Brenda Shaughnessy is one of America’s most audacious and thrilling poets. In Tanya she weaves a tapestry of literary heritage and intimate reflection as she pays tribute to women artists and mentors, and circles the mysteries of friendship, love, art, and loss.
In this powerful gathering of poems about her own “influencers” – as well as poems on Surrealist artist Meret Oppenheim and the young choreographer Lauren Lovette – Shaughnessy dwells in memories of the women who set her on her artistic path.

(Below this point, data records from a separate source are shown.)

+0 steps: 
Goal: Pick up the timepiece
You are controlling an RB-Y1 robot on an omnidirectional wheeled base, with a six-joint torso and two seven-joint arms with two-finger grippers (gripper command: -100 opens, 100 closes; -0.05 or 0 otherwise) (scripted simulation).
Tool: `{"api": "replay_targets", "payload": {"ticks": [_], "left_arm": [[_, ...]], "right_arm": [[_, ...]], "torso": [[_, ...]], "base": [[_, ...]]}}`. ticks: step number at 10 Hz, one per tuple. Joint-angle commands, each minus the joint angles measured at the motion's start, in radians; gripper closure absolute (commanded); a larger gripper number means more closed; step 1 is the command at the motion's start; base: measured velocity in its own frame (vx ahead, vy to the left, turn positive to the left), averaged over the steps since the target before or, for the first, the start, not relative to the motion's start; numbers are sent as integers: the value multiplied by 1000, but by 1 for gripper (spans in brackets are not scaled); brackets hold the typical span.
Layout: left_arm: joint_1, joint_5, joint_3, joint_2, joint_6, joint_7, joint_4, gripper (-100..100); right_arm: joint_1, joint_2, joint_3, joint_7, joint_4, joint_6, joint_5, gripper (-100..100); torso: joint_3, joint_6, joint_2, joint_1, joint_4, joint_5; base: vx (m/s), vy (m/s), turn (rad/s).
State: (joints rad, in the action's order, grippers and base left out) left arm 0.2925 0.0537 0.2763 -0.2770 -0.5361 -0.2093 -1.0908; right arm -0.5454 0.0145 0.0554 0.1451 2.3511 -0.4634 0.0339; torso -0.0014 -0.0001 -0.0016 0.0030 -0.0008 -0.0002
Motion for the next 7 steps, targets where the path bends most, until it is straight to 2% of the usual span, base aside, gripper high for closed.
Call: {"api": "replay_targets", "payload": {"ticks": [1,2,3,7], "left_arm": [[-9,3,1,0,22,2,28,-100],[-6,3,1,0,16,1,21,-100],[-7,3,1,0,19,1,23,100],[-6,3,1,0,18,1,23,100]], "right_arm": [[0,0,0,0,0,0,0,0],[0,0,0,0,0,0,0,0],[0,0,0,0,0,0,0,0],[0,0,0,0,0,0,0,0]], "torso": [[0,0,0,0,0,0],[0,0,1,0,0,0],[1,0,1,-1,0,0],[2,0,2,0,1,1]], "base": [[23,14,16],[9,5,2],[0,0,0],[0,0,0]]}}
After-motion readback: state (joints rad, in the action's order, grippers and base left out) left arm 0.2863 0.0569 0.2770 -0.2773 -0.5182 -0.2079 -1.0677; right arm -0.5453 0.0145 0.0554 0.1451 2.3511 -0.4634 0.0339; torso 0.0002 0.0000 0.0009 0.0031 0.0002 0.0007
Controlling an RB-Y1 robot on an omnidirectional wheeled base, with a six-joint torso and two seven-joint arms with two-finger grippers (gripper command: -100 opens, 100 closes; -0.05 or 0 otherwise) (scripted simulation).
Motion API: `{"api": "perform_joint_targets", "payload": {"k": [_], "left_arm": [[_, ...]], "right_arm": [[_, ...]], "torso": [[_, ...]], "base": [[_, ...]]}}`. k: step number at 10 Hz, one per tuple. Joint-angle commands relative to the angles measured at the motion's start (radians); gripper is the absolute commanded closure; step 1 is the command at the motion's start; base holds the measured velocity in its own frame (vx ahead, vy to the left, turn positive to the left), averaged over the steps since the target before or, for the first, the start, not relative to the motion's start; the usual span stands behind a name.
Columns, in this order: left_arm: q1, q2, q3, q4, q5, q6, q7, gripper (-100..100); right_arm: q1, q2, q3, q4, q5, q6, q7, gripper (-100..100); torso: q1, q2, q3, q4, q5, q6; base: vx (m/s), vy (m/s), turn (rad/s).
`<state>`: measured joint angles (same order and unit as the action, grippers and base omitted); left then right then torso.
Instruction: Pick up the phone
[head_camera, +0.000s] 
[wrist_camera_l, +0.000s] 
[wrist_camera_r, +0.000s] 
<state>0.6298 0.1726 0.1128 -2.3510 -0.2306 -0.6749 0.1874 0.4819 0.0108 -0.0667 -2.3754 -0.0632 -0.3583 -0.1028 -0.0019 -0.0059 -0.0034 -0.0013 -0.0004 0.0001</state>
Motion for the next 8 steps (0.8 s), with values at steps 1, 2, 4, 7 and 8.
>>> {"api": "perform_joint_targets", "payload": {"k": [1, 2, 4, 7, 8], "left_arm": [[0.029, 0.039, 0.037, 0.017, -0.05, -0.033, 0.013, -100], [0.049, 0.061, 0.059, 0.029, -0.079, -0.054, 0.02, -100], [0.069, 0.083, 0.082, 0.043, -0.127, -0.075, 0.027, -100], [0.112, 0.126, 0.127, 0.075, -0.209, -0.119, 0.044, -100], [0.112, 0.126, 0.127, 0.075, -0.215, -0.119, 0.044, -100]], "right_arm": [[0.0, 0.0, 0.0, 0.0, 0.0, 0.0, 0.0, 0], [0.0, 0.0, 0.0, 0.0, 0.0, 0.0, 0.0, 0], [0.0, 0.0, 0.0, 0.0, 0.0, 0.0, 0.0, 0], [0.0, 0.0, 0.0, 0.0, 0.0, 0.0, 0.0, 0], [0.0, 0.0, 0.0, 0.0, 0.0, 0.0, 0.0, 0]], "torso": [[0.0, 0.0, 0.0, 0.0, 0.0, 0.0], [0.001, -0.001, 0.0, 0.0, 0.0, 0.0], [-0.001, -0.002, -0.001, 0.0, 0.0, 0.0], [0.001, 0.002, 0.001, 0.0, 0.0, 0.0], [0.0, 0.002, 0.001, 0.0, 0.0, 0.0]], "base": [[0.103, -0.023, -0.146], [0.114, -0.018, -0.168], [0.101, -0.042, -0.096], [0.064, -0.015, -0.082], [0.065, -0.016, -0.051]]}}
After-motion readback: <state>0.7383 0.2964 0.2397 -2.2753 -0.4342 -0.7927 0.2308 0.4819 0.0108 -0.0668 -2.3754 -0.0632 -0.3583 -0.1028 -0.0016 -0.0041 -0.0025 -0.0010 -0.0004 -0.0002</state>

In the title poem, she explores the eternal quality of an intense touchstone relationship with Tanya, about whom she writes, 'Everyone’s not you to me… Worth loving once, why not now?' We all have our own Tanya, and in this book we meet friends, mentors, sisters, lovers, who inhabit a verse classroom where Shaughnessy’s passion for literature – forged in her own formative studies, as in the poem 'Coursework' – is our teacher.
In flowing stair-step tercets, Shaughnessy leads us down into her generative core, exposing moments of spiritual and intellectual awakening, her love of art and the written word, and her sense of the life force itself, which is ignited by the conversation – across time and space – with other women.
Tanya is her sixth collection, her first since Liquid Flesh: New & Selected Poems (Bloodaxe Books, 2022), which introduced her work to readers in the UK.